» **Task item**: Read the data and repeat all of it exactly.

» **Collected data**:
┌──

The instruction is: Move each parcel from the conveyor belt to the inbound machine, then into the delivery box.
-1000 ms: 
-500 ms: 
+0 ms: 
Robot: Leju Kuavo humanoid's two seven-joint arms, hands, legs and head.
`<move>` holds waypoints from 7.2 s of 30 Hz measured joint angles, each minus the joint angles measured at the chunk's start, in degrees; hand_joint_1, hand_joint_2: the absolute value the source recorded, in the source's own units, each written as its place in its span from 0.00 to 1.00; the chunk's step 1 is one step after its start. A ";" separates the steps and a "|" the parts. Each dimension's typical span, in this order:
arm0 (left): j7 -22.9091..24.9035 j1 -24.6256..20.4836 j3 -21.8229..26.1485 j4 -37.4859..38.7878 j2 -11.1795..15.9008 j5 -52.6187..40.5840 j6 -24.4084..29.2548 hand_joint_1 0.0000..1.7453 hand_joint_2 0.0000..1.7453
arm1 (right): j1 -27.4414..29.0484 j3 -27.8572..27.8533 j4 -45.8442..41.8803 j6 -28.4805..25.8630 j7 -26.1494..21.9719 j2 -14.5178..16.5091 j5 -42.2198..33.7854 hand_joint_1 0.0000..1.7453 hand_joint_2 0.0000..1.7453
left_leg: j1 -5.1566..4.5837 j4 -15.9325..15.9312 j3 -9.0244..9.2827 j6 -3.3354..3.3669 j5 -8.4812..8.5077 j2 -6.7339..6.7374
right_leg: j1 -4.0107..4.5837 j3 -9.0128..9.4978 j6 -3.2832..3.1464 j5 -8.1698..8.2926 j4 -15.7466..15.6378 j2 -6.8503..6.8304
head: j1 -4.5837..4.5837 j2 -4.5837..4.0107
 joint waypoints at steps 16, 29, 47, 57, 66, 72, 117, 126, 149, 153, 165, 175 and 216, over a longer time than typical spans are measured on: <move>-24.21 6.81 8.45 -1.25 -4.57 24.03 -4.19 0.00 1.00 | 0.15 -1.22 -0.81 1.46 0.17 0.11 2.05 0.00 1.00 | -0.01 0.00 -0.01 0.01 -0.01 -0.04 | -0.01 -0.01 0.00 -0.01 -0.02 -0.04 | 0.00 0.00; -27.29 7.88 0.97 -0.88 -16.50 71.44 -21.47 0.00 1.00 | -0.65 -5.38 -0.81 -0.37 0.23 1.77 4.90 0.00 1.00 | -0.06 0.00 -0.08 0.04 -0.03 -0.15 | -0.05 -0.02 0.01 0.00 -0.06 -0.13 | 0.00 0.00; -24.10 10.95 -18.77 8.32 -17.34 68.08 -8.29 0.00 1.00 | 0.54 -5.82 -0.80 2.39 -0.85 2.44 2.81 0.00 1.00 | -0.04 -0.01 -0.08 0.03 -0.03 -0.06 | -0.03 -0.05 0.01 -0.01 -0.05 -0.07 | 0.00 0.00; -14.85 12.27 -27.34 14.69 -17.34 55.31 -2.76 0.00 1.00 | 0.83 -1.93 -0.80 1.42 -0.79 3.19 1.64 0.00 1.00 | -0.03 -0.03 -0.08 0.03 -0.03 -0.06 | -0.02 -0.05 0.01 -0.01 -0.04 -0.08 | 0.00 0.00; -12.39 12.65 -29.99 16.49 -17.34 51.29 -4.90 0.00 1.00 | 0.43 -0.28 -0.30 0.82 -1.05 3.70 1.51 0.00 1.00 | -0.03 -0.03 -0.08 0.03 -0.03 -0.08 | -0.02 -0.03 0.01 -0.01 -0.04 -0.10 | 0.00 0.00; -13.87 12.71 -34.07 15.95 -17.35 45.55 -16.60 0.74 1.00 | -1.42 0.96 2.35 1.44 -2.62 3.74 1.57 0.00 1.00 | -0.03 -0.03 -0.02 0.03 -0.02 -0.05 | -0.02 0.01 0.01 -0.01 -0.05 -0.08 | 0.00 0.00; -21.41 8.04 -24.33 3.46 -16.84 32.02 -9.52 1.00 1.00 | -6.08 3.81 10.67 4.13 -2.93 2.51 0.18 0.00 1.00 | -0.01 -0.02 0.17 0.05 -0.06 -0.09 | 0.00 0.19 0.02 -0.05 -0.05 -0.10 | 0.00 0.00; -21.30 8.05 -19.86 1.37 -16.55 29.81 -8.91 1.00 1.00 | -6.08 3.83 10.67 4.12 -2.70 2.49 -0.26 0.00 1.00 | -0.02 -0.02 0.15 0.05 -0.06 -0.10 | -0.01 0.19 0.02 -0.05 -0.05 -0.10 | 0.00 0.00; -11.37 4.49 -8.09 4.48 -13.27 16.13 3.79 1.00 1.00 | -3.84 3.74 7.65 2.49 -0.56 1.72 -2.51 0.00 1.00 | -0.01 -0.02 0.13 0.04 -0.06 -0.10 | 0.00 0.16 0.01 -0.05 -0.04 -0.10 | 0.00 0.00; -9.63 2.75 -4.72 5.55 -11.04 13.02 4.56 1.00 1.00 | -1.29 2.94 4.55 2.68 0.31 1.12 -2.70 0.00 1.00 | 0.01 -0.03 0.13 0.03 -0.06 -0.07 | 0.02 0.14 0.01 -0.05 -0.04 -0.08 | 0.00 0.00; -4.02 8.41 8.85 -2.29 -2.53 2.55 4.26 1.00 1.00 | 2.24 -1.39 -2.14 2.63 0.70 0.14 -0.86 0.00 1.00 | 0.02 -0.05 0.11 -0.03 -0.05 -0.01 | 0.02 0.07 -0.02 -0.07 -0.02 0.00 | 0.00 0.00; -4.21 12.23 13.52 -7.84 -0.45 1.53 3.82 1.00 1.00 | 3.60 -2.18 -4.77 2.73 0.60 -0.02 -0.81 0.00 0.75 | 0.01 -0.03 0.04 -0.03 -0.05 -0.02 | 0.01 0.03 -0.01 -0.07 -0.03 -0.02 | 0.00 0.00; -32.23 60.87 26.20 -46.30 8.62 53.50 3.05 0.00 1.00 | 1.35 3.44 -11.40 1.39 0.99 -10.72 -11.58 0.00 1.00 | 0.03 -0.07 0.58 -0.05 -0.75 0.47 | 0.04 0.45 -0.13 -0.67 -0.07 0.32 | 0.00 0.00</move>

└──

» **Answer to this problem**:
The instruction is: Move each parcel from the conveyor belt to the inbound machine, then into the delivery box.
-1000 ms: 
-500 ms: 
+0 ms: 
Robot: Leju Kuavo humanoid's two seven-joint arms, hands, legs and head.
`<move>` holds waypoints from 7.2 s of 30 Hz measured joint angles, each minus the joint angles measured at the chunk's start, in degrees; hand_joint_1, hand_joint_2: the absolute value the source recorded, in the source's own units, each written as its place in its span from 0.00 to 1.00; the chunk's step 1 is one step after its start. A ";" separates the steps and a "|" the parts. Each dimension's typical span, in this order:
arm0 (left): j7 -22.9091..24.9035 j1 -24.6256..20.4836 j3 -21.8229..26.1485 j4 -37.4859..38.7878 j2 -11.1795..15.9008 j5 -52.6187..40.5840 j6 -24.4084..29.2548 hand_joint_1 0.0000..1.7453 hand_joint_2 0.0000..1.7453
arm1 (right): j1 -27.4414..29.0484 j3 -27.8572..27.8533 j4 -45.8442..41.8803 j6 -28.4805..25.8630 j7 -26.1494..21.9719 j2 -14.5178..16.5091 j5 -42.2198..33.7854 hand_joint_1 0.0000..1.7453 hand_joint_2 0.0000..1.7453
left_leg: j1 -5.1566..4.5837 j4 -15.9325..15.9312 j3 -9.0244..9.2827 j6 -3.3354..3.3669 j5 -8.4812..8.5077 j2 -6.7339..6.7374
right_leg: j1 -4.0107..4.5837 j3 -9.0128..9.4978 j6 -3.2832..3.1464 j5 -8.1698..8.2926 j4 -15.7466..15.6378 j2 -6.8503..6.8304
head: j1 -4.5837..4.5837 j2 -4.5837..4.0107
 joint waypoints at steps 16, 29, 47, 57, 66, 72, 117, 126, 149, 153, 165, 175 and 216, over a longer time than typical spans are measured on: <move>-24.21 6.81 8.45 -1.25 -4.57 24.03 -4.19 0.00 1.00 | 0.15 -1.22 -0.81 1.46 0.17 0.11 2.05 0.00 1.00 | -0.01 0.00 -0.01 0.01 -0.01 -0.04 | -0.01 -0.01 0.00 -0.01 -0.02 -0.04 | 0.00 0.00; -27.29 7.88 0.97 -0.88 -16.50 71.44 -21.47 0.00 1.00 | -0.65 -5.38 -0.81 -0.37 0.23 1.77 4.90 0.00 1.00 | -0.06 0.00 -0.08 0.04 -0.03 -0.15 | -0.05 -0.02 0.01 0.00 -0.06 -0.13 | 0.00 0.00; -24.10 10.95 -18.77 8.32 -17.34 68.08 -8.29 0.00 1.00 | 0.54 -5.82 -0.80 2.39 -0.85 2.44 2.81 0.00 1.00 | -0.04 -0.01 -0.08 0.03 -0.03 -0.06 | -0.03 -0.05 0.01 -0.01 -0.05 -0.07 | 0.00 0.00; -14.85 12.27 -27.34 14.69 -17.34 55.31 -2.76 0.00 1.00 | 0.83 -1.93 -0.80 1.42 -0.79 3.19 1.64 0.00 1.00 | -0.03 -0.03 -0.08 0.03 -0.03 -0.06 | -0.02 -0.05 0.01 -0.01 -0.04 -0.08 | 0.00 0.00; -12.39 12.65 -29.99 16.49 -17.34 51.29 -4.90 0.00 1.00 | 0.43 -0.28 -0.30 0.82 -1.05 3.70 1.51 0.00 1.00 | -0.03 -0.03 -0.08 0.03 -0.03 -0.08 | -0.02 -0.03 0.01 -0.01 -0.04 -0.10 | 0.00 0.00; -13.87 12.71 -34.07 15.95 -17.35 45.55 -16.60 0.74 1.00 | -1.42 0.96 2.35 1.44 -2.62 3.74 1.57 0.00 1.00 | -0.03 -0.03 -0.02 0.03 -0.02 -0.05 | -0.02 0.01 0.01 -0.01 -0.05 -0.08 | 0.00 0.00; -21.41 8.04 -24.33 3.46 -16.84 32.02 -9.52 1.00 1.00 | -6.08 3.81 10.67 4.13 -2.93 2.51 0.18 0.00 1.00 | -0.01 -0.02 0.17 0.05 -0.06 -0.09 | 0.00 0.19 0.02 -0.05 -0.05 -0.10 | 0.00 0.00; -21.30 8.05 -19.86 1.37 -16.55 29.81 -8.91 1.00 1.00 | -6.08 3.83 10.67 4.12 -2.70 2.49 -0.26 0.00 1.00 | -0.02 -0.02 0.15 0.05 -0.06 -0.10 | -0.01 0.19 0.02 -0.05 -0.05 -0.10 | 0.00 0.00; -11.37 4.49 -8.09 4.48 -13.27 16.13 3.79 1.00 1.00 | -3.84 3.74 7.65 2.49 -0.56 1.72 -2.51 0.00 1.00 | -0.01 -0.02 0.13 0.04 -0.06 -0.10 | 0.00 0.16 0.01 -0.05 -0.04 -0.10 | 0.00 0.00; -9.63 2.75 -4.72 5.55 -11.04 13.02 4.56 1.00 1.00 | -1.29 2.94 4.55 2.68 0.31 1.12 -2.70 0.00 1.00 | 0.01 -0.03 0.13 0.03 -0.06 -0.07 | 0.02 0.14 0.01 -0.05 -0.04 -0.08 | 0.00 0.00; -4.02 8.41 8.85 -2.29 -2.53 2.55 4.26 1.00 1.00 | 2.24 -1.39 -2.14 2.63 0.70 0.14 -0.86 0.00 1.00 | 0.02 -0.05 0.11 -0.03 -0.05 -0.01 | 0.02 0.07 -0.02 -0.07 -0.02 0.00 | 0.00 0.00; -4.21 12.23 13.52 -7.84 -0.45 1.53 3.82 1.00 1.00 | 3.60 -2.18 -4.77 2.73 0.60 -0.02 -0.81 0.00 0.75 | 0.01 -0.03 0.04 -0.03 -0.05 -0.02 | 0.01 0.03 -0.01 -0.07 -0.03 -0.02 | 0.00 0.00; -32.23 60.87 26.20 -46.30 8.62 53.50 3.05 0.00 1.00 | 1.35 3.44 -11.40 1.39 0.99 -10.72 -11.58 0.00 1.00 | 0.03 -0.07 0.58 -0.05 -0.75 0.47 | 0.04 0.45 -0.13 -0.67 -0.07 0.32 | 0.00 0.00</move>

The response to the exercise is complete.